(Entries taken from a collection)
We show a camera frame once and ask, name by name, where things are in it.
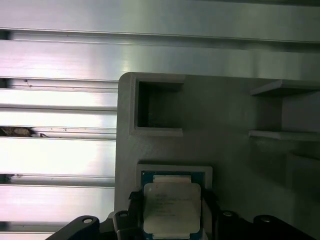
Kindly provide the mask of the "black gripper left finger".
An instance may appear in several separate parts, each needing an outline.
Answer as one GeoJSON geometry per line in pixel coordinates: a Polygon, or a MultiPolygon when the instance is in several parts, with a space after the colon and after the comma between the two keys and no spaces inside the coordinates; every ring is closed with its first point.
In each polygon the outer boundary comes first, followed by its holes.
{"type": "Polygon", "coordinates": [[[129,196],[127,210],[112,212],[105,221],[91,215],[75,218],[51,235],[52,240],[143,240],[143,200],[141,191],[129,196]]]}

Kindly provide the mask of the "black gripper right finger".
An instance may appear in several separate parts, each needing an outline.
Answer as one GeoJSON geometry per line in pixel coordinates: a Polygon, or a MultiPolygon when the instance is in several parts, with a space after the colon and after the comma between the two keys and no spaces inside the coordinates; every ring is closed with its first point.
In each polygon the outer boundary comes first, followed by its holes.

Directions for this task: Output the entries verbatim but drop the images.

Written response:
We show a camera frame once and ask, name by name, where things are in it.
Kindly provide the mask of the "black gripper left finger".
An instance may appear in several separate parts, each needing an outline.
Answer as one GeoJSON geometry per line in pixel coordinates: a Polygon, or a MultiPolygon when the instance is in several parts, with a space after the colon and after the comma between the two keys and no spaces inside the coordinates; every ring is closed with its first point.
In each polygon the outer boundary comes first, followed by its holes.
{"type": "Polygon", "coordinates": [[[129,196],[127,210],[112,212],[105,221],[91,215],[75,218],[51,235],[52,240],[143,240],[143,200],[141,191],[129,196]]]}

Kindly provide the mask of the "black gripper right finger".
An instance may appear in several separate parts, each needing an outline.
Answer as one GeoJSON geometry per line in pixel coordinates: a Polygon, or a MultiPolygon when the instance is in several parts, with a space after the colon and after the comma between the two keys and no spaces inside the coordinates; every ring is closed with its first point.
In each polygon the outer boundary comes first, followed by its holes.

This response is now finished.